TO DO:
Up to and including the line with "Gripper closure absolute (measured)", restate the material below word for word, beginning with its first line.

RECORD EXCERPTS:
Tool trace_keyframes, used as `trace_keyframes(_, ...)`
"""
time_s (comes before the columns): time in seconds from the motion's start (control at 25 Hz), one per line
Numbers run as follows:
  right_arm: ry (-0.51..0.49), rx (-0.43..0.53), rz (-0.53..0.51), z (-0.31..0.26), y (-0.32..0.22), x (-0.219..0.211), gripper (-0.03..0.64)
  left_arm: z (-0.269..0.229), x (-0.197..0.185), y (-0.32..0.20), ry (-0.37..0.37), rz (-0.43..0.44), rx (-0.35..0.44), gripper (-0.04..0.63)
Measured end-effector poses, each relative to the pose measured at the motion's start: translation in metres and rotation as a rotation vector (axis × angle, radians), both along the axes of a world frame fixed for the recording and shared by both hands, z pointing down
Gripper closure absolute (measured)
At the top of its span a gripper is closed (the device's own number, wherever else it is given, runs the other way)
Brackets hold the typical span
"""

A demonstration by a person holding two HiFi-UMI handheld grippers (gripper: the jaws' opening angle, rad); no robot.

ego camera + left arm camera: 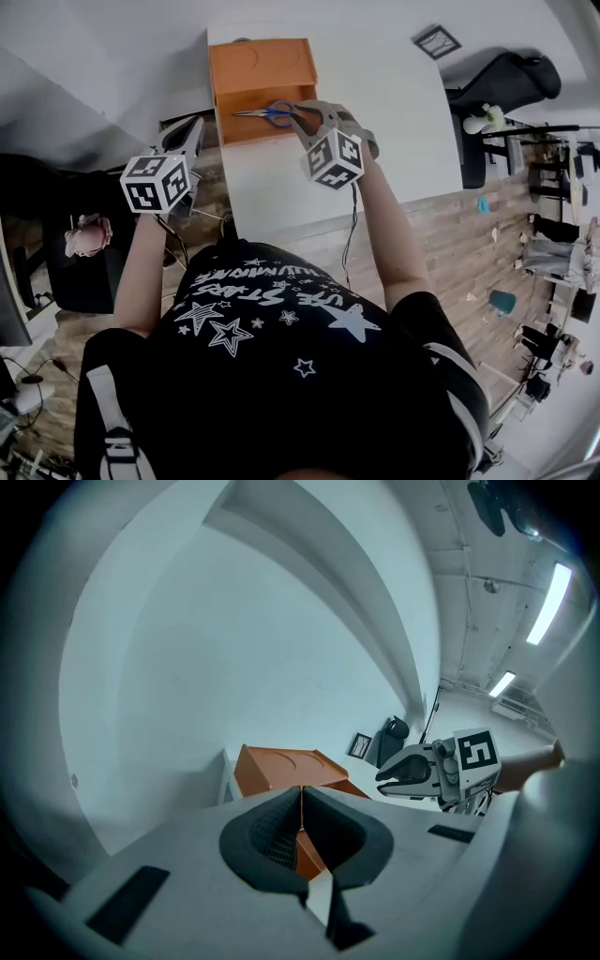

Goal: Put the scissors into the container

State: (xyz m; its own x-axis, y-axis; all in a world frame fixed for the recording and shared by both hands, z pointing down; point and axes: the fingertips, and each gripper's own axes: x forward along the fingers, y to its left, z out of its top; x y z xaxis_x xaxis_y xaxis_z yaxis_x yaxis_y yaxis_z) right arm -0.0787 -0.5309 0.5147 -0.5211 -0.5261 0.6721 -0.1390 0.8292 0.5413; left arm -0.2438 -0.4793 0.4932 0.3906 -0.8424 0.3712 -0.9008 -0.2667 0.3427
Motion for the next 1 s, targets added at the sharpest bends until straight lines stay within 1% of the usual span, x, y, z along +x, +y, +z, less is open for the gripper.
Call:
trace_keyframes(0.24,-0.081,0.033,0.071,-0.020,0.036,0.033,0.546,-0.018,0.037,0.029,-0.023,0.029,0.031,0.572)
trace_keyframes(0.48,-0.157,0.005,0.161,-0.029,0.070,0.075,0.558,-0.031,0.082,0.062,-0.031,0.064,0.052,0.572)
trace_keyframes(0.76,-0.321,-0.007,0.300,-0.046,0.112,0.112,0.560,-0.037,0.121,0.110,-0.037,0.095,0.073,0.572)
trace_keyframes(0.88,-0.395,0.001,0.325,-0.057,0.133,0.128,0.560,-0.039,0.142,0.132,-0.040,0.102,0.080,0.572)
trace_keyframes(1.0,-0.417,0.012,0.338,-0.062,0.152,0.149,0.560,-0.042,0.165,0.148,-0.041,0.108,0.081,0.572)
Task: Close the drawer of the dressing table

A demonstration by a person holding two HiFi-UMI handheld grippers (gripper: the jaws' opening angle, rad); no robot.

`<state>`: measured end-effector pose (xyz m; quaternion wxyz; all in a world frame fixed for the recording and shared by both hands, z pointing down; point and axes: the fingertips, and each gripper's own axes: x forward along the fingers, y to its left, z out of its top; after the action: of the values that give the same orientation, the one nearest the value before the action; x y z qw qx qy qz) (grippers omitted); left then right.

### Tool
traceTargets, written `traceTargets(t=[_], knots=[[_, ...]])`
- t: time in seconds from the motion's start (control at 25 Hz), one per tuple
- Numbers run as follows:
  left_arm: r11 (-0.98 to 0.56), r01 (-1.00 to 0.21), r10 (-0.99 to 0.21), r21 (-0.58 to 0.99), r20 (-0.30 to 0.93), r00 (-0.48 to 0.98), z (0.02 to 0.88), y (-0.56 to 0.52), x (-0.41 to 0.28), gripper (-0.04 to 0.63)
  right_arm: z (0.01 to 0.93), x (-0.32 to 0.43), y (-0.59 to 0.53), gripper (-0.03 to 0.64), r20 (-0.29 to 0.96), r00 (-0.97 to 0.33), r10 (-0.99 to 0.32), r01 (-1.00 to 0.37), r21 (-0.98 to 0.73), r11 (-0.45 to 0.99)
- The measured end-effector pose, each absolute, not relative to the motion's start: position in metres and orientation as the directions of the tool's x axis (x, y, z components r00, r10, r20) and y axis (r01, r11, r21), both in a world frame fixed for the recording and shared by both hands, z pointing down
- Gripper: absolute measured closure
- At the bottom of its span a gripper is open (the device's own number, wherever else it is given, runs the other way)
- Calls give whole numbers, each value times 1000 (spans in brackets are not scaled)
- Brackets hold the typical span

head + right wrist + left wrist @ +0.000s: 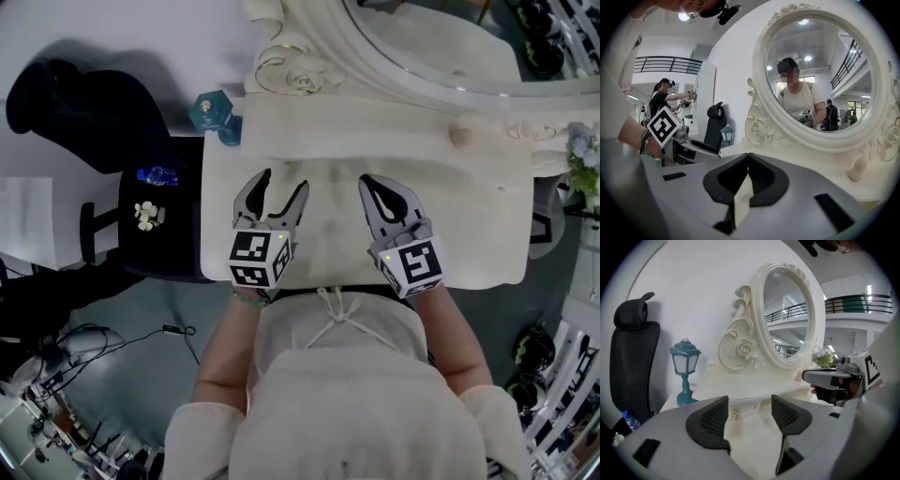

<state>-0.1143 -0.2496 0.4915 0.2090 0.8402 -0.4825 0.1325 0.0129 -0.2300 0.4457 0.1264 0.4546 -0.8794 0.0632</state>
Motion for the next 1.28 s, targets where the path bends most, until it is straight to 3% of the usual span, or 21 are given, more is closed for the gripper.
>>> traceTargets(t=[0.2,0.48,0.64,1.28], knots=[[-483,-860,-783,164,358,508,446,-239,-116,322,418,14,-221,611,228,-567,-791,-810,20,586],[-529,-847,-814,46,254,522,377,-229,-114,440,378,21,-217,611,161,-569,-807,-814,35,580],[-567,-823,-806,23,191,561,349,-222,-109,555,362,22,-211,611,126,-578,-806,-810,30,586],[-637,-771,-768,-4,96,633,305,-203,-107,563,321,28,-195,614,44,-576,-816,-812,83,577]])
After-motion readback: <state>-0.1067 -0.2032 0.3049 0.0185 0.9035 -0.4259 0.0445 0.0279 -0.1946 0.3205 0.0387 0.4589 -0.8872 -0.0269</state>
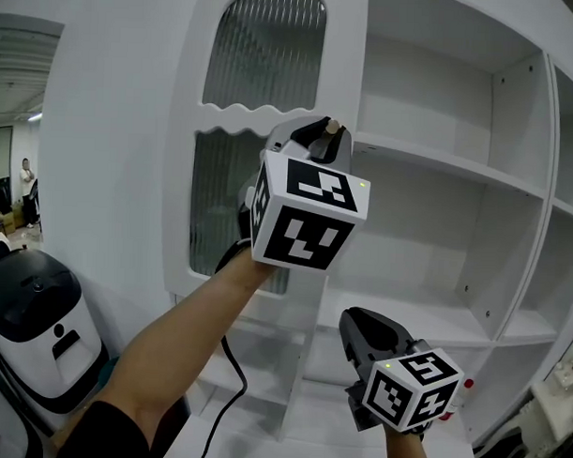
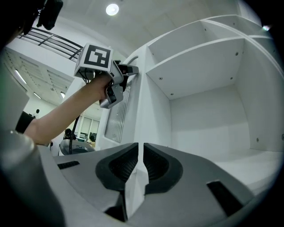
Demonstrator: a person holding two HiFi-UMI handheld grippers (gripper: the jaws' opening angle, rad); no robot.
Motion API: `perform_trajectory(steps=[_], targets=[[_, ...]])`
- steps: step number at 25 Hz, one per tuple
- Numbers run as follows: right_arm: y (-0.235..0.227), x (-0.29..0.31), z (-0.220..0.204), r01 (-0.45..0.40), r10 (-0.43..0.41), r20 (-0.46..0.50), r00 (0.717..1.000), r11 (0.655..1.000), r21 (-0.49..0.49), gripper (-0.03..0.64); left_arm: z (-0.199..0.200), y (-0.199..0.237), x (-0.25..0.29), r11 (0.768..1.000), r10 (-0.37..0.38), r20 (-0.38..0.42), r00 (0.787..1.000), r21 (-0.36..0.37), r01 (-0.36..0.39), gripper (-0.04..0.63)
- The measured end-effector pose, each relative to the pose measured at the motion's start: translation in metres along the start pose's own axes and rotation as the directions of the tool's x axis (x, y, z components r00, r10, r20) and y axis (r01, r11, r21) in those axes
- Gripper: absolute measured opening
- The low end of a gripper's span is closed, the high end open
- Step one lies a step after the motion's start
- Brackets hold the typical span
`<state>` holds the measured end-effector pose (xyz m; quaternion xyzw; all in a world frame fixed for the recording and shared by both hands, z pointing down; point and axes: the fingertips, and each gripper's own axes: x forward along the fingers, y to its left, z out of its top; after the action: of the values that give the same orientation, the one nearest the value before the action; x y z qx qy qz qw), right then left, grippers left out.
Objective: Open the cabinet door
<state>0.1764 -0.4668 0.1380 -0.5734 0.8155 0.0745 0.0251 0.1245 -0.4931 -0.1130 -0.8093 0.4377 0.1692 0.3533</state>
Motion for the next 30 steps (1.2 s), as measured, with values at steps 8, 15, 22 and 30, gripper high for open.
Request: perform_trajectory(steps=[8, 15, 22, 30], targets=[[0.018, 0.008, -0.008, -0.097, 0.097, -0.031, 0.995, 0.995, -0.004, 0.124, 0.006, 0.000, -0.007, 0.999, 0.015, -0.010, 1.000, 0.035, -0.015, 0.080], [0.025, 0.015, -0.018, -0.156, 0.158, -0.043, 0.987, 0.987, 0.033, 0.129, 0.011, 0.000, -0.015, 0.998, 0.029, -0.013, 0.999, 0.054, -0.028, 0.080], [0.037, 0.025, -0.036, -0.239, 0.247, -0.067, 0.967, 0.965, 0.105, 0.144, 0.017, 0.003, -0.024, 0.997, 0.047, -0.021, 0.999, 0.055, -0.046, 0.080], [0.045, 0.038, -0.048, -0.293, 0.305, -0.079, 0.949, 0.946, 0.135, 0.144, 0.021, 0.002, -0.027, 0.997, 0.053, -0.034, 0.998, 0.064, -0.051, 0.080]])
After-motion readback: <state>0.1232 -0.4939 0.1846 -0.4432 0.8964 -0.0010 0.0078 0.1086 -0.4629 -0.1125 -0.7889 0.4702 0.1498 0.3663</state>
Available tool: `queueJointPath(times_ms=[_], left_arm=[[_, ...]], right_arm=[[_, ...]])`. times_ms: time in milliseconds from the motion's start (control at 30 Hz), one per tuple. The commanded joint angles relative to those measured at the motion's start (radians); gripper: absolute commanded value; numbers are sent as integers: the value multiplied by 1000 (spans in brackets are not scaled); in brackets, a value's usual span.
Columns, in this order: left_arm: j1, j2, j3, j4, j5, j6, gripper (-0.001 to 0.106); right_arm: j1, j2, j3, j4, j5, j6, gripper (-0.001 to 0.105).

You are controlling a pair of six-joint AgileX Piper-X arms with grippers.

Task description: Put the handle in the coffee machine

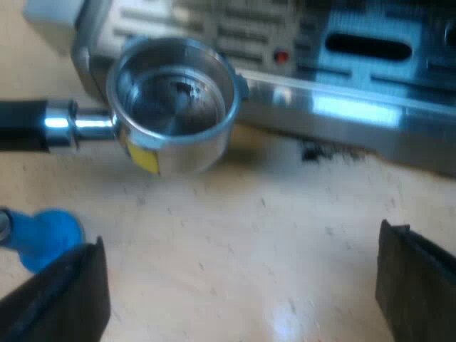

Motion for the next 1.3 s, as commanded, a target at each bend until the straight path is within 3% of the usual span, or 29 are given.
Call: queueJointPath(times_ms=[33, 267, 367, 567, 733, 967, 1067, 1133, 1200, 1300], left_arm=[[22, 3, -7, -17, 58, 26, 0], [93, 49, -7, -123, 83, 26, 0], [124, 79, -7, -144, 97, 26, 0], [162, 144, -7, -207, 195, 26, 0], [161, 181, -10, -266, 197, 26, 0], [161, 198, -10, -350, 210, 26, 0], [161, 198, -10, -378, 210, 26, 0], [161, 198, -10, -386, 212, 26, 0], [161, 198, -10, -401, 217, 26, 0], [161, 205, -10, -420, 217, 22, 0]], right_arm=[[2, 6, 13, -88, 27, -75, 78], [2, 56, 42, -336, 27, -216, 78], [2, 79, 44, -392, 25, -222, 78], [2, 101, 47, -454, 25, -221, 78], [2, 134, 47, -485, 146, -229, 78], [2, 223, 47, -662, 284, -380, 78], [2, 275, 47, -764, 329, -415, 78], [2, 304, 47, -816, 365, -436, 71], [2, 345, 47, -894, 377, -483, 57], [2, 383, 47, -970, 377, -514, 51]])
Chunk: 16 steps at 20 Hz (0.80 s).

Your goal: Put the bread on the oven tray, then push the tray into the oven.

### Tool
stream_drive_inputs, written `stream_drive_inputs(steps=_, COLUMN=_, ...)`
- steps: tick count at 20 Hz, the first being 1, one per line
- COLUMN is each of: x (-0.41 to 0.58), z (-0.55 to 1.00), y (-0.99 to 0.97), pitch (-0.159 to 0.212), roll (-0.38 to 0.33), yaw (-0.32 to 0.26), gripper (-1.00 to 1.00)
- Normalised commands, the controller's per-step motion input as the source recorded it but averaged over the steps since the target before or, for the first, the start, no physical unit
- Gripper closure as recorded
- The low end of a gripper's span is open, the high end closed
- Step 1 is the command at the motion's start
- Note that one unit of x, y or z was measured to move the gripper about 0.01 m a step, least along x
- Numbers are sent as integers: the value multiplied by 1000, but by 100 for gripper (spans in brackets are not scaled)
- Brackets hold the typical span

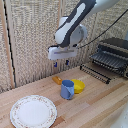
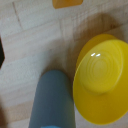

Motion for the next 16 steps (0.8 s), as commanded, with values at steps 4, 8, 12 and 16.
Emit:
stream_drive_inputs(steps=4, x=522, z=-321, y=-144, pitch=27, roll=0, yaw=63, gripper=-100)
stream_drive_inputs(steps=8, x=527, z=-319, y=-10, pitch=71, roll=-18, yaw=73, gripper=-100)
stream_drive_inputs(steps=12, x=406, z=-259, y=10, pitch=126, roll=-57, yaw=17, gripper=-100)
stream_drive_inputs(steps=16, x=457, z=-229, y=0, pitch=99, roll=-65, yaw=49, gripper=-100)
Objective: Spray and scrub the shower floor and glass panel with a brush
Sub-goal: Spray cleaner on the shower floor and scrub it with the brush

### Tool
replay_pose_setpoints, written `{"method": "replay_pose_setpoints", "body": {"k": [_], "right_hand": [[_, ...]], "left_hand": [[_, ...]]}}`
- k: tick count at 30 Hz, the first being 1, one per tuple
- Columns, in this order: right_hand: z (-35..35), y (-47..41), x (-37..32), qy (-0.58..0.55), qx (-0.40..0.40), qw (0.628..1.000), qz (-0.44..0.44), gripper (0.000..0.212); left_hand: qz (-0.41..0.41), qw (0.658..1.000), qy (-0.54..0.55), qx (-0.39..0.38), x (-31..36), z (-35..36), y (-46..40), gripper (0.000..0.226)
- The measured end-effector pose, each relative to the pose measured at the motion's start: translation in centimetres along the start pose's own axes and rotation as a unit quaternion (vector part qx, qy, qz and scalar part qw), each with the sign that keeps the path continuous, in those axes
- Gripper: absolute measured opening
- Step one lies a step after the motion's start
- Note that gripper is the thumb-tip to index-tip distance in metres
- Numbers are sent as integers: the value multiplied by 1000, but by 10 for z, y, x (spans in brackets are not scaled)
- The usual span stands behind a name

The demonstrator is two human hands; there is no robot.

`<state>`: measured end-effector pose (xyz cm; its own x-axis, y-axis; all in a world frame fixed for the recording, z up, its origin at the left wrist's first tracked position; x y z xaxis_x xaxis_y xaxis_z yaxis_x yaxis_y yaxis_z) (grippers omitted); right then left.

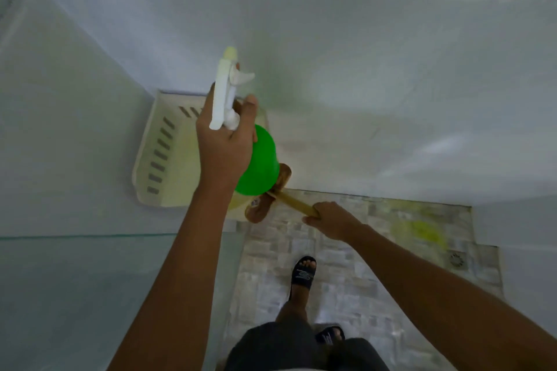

RESULT OF THIS EXERCISE:
Tool trace_keyframes, used as `trace_keyframes(_, ...)`
"""
time_s (comes before the columns): time in seconds from the motion's start (control at 25 Hz), one per line
Numbers run as follows:
  right_arm: ry (-0.51..0.49), rx (-0.43..0.53), rz (-0.53..0.51), z (-0.31..0.26), y (-0.32..0.22), x (-0.219..0.211), gripper (-0.03..0.64)
  left_arm: z (-0.269..0.229), x (-0.197..0.185), y (-0.32..0.20), ry (-0.37..0.37), rz (-0.43..0.44), rx (-0.35..0.44), gripper (-0.04..0.63)
Measured end-effector poses, each relative to the pose measured at the motion's start: translation in metres and rotation as a rotation vector (axis × angle, radians), both along the axes of a world frame fixed for the recording and shared by both hands, z pointing down
Gripper closure absolute (measured)

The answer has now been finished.